> **WORK REQUEST**
Reproduce the opening lines of the records exactly, please, stopping after the line that contains "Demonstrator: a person".

[Dataset items]

-------

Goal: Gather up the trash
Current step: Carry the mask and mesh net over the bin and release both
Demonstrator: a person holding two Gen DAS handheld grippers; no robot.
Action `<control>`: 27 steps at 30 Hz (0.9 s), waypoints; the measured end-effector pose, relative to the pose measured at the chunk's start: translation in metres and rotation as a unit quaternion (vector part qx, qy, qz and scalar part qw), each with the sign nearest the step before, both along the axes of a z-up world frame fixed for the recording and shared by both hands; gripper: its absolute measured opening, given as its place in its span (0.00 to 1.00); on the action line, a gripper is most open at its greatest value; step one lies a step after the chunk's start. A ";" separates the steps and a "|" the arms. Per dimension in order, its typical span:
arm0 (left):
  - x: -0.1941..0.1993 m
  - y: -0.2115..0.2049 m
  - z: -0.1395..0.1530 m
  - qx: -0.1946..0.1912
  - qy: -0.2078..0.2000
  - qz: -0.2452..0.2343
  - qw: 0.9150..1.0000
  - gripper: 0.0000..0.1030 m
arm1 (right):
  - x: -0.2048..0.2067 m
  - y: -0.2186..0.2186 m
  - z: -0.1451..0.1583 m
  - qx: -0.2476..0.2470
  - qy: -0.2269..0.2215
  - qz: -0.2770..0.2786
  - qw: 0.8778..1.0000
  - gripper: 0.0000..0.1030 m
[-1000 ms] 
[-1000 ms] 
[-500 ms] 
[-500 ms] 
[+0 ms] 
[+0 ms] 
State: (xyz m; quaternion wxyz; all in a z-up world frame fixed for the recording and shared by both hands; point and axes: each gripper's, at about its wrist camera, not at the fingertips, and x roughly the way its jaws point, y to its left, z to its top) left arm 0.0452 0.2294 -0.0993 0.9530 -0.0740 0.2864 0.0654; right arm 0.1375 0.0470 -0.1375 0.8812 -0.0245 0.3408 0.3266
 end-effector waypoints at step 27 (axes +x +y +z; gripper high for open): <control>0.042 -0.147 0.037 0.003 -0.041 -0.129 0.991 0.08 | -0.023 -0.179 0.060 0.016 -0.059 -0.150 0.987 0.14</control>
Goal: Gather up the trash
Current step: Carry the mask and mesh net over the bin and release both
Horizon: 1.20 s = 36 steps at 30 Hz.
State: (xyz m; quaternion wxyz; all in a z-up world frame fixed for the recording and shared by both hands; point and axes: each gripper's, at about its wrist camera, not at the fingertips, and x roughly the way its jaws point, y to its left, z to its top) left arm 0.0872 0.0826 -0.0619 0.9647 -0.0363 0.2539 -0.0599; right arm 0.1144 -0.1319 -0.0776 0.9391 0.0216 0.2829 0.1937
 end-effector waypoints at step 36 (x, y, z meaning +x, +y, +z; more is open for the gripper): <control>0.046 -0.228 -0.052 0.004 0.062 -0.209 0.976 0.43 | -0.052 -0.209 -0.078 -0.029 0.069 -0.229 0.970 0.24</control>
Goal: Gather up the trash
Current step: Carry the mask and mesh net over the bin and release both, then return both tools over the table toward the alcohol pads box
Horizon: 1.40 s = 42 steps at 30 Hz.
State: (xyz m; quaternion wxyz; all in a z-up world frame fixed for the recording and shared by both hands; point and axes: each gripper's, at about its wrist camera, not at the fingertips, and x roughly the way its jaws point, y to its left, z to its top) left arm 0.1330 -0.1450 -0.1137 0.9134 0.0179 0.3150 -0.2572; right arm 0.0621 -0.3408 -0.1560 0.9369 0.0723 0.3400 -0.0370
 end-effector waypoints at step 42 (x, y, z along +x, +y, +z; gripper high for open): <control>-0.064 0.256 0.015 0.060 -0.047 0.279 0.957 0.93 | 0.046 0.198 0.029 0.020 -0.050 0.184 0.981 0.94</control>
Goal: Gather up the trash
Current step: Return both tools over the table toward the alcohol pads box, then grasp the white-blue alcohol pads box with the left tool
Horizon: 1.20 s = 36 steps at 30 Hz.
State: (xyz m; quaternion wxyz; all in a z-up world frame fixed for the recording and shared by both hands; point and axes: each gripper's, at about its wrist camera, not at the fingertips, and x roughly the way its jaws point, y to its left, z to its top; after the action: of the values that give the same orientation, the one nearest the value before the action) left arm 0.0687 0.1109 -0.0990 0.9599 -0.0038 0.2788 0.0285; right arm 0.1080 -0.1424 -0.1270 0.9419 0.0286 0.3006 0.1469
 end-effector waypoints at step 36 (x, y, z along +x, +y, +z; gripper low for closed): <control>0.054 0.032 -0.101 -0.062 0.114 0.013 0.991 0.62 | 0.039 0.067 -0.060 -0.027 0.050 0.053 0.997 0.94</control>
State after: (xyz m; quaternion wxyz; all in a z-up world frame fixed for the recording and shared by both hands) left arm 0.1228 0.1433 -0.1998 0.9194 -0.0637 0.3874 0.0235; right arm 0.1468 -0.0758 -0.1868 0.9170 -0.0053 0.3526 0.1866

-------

> **YOUR RESPONSE**
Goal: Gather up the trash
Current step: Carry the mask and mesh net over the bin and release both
Demonstrator: a person holding two Gen DAS handheld grippers; no robot.

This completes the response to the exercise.